=== To do ===
Could you set down exactly the lines in the records below between the line holding "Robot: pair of" and the line holding "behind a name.", inclusive?

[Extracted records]

***

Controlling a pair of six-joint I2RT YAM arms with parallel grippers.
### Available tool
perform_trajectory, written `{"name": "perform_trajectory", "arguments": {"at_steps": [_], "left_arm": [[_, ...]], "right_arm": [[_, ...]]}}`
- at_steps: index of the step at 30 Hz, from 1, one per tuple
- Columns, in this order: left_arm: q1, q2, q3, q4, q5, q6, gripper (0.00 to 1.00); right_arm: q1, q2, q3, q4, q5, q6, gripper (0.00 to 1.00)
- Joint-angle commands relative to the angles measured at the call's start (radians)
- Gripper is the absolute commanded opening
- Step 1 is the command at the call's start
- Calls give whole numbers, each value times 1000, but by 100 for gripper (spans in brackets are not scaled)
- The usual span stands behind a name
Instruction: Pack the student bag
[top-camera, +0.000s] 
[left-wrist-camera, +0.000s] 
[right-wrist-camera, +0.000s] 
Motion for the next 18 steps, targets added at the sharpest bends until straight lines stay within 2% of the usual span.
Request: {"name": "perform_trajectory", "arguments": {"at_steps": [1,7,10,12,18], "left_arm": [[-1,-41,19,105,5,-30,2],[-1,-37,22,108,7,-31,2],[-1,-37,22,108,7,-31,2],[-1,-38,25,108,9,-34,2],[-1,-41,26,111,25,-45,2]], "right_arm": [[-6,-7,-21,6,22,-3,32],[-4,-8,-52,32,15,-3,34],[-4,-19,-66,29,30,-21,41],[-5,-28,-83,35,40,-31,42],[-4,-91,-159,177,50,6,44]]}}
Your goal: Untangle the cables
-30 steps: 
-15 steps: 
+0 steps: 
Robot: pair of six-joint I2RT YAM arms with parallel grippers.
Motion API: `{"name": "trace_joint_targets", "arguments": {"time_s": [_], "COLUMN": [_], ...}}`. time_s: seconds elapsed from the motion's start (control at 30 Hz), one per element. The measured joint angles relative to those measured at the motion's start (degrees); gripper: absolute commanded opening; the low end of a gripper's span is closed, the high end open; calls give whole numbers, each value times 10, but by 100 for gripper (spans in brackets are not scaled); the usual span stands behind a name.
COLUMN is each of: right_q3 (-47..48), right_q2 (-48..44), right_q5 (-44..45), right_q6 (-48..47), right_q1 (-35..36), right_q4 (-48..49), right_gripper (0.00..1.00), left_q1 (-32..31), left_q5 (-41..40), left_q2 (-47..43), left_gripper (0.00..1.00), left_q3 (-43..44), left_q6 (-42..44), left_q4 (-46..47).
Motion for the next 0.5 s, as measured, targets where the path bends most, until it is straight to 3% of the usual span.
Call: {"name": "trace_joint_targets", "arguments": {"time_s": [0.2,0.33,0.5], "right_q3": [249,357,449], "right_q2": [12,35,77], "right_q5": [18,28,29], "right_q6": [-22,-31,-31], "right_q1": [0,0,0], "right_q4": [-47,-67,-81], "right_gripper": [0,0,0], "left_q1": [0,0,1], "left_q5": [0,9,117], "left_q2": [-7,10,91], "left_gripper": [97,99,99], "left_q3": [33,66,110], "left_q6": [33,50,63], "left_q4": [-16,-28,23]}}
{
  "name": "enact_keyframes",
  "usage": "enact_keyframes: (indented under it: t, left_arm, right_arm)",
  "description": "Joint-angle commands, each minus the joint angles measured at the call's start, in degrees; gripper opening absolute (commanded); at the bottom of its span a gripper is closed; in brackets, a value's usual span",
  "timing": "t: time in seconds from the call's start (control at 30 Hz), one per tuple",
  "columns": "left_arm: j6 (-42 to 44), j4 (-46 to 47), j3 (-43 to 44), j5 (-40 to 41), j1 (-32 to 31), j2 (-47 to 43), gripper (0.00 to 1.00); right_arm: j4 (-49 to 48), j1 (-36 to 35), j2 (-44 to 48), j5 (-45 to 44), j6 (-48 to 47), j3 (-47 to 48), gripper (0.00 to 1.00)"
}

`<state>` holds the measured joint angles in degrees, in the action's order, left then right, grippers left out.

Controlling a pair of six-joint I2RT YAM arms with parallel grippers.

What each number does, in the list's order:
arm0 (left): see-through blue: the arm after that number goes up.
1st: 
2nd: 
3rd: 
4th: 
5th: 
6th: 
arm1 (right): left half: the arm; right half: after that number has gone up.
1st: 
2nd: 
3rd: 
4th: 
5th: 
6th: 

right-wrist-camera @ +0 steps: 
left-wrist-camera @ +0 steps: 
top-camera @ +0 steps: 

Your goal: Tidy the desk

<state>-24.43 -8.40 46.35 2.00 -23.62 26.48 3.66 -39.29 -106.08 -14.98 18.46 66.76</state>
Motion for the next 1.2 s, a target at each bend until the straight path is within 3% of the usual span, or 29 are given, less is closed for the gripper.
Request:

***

=== Exercise result ===
Robot: pair of six-joint I2RT YAM arms with parallel grippers.
Motion API: `{"name": "trace_joint_targets", "arguments": {"time_s": [_], "COLUMN": [_], ...}}`. time_s: seconds elapsed from the motion's start (control at 30 Hz), one per element. The measured joint angles relative to those measured at the motion's start (degrees); gripper: absolute commanded opening; the low end of a gripper's span is closed, the high end open; calls give whole numbers, each value times 10, but by 100 for gripper (spans in brackets are not scaled); the usual span stands behind a name.

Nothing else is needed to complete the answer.